[Opening RECORDS PROVIDED section]
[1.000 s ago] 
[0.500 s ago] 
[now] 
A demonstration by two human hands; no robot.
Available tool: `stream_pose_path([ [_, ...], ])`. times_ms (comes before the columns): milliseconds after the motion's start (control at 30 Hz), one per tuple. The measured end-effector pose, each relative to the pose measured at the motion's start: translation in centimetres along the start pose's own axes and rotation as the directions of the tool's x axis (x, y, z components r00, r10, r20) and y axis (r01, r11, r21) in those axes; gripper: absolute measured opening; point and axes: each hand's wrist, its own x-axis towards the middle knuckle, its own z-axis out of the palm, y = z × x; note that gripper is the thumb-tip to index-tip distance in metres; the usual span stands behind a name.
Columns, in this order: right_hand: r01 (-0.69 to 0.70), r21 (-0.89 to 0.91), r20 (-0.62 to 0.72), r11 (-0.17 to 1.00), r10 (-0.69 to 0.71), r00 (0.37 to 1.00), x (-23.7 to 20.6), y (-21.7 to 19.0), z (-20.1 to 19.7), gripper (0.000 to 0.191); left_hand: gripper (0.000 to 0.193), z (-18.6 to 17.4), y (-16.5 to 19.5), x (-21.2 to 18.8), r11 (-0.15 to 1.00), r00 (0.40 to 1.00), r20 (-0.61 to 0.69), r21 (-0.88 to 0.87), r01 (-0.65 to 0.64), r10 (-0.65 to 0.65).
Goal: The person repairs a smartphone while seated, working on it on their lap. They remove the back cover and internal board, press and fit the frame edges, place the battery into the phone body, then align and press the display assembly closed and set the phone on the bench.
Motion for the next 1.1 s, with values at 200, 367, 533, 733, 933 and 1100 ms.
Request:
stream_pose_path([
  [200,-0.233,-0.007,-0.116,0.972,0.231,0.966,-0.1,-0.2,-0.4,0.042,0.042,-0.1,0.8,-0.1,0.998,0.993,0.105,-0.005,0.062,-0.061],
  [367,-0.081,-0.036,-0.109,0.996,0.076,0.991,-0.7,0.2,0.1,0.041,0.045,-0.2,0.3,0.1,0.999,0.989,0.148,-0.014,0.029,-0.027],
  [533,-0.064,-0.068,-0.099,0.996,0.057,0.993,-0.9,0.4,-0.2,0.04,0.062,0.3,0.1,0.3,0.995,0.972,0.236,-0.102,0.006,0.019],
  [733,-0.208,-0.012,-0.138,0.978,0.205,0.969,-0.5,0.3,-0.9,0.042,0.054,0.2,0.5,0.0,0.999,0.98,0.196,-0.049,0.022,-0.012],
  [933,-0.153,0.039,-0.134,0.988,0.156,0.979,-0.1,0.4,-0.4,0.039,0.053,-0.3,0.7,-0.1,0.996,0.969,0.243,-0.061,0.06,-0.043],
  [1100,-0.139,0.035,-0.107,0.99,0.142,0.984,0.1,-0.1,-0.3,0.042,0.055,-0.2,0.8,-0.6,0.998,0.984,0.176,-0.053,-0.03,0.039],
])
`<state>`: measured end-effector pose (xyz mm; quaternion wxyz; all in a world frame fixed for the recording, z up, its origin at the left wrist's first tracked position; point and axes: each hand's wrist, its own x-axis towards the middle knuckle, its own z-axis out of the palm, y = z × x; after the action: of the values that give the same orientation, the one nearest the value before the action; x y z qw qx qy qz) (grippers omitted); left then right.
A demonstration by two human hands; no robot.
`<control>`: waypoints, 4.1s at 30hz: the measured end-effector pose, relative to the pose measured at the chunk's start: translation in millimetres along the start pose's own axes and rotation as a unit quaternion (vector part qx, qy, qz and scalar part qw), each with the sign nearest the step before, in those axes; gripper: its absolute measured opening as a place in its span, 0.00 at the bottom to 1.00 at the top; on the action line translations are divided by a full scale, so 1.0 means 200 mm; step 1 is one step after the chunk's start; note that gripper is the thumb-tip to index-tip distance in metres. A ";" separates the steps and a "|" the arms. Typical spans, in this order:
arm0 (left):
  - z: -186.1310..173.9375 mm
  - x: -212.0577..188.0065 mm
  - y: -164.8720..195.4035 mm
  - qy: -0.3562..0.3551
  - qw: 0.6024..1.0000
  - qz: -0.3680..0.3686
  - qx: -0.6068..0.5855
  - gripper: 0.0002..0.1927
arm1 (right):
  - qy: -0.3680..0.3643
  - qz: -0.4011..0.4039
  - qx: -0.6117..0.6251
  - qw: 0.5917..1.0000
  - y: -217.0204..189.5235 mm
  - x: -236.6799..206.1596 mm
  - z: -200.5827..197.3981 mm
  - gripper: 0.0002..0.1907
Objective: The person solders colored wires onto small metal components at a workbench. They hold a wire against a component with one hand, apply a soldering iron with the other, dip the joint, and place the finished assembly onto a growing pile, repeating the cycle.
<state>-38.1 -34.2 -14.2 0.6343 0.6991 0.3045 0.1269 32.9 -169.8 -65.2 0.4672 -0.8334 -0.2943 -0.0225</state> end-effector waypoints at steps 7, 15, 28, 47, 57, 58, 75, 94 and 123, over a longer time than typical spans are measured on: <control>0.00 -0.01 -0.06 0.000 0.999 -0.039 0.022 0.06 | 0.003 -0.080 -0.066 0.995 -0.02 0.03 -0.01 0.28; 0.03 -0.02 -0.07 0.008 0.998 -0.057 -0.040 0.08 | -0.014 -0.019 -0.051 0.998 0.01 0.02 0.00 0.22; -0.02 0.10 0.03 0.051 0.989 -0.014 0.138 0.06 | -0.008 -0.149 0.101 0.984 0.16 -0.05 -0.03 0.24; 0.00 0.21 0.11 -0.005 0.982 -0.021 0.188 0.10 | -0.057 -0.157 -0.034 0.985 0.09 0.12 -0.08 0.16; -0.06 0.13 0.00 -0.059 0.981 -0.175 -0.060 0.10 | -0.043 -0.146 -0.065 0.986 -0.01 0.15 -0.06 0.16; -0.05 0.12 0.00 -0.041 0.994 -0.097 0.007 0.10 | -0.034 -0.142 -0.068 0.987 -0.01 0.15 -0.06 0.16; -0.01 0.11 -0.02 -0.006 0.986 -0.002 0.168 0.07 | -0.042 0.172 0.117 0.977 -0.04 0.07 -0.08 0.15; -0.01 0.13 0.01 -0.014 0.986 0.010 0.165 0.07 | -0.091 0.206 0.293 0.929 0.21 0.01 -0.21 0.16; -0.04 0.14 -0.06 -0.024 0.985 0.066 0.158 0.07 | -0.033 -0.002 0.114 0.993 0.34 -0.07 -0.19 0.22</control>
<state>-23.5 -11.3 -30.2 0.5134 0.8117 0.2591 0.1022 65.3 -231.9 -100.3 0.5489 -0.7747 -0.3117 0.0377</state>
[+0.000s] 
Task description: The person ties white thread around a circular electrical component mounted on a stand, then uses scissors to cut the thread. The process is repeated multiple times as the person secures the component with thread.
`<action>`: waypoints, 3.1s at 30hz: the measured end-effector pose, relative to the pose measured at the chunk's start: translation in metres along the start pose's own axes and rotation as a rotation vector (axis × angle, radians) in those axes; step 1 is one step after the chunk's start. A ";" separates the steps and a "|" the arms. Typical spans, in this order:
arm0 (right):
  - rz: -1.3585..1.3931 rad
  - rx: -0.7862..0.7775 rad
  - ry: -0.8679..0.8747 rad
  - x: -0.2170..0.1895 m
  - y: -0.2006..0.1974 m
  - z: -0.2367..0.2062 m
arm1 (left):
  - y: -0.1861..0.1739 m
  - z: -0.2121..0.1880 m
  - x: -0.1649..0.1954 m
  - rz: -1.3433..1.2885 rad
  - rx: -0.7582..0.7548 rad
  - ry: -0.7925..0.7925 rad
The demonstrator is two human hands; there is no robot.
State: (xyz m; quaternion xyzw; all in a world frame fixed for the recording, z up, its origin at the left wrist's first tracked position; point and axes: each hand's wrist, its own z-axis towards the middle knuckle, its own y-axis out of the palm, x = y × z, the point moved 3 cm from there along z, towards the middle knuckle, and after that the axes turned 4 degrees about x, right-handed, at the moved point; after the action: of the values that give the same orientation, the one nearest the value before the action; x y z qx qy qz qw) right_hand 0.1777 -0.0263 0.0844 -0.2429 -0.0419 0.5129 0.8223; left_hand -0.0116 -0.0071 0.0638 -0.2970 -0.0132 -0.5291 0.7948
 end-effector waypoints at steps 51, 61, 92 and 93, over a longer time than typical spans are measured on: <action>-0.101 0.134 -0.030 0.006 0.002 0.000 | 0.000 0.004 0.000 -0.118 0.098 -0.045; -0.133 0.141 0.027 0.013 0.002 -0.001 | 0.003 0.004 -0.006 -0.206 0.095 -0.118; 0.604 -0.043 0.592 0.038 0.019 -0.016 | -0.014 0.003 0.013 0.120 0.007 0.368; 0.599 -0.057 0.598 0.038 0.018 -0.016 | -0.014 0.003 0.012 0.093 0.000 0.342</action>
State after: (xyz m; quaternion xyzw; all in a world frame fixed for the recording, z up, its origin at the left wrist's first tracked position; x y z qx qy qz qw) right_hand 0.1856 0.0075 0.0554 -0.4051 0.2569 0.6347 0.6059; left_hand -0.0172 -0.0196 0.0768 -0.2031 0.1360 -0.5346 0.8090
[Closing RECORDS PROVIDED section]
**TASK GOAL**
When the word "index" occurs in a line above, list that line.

**RESULT FOR THIS TASK**
Available tool: `stream_pose_path([ [_, ...], ])`. times_ms (comes before the columns): milliseconds after the motion's start (control at 30 Hz), one per tuple. The measured end-effector pose, each relative to the pose measured at the motion's start: translation in centimetres along the start pose's own axes and rotation as the directions of the tool's x axis (x, y, z components r00, r10, r20) and y axis (r01, r11, r21) in those axes; gripper: absolute measured opening; point and axes: each hand's wrist, its own x-axis towards the middle knuckle, its own z-axis out of the palm, y = z × x; note that gripper is the thumb-tip to index-tip distance in metres; the usual span stands behind a name.
`<control>`: waypoints, 4.1s at 30hz: the measured end-effector pose, relative to the pose measured at the chunk's start: translation in millimetres along the start pose's own axes and rotation as a unit quaternion (vector part qx, qy, qz and scalar part qw), each with the sign nearest the step before, in those axes; gripper: its absolute measured opening as a place in its span, 0.00 at the bottom to 1.00 at the top; on the action line translations are divided by a full scale, so 1.0 means 200 mm; step 1 is one step after the chunk's start; note that gripper is the thumb-tip to index-tip distance in metres. A ";" separates the steps and a "|" the arms. Typical spans, in this order:

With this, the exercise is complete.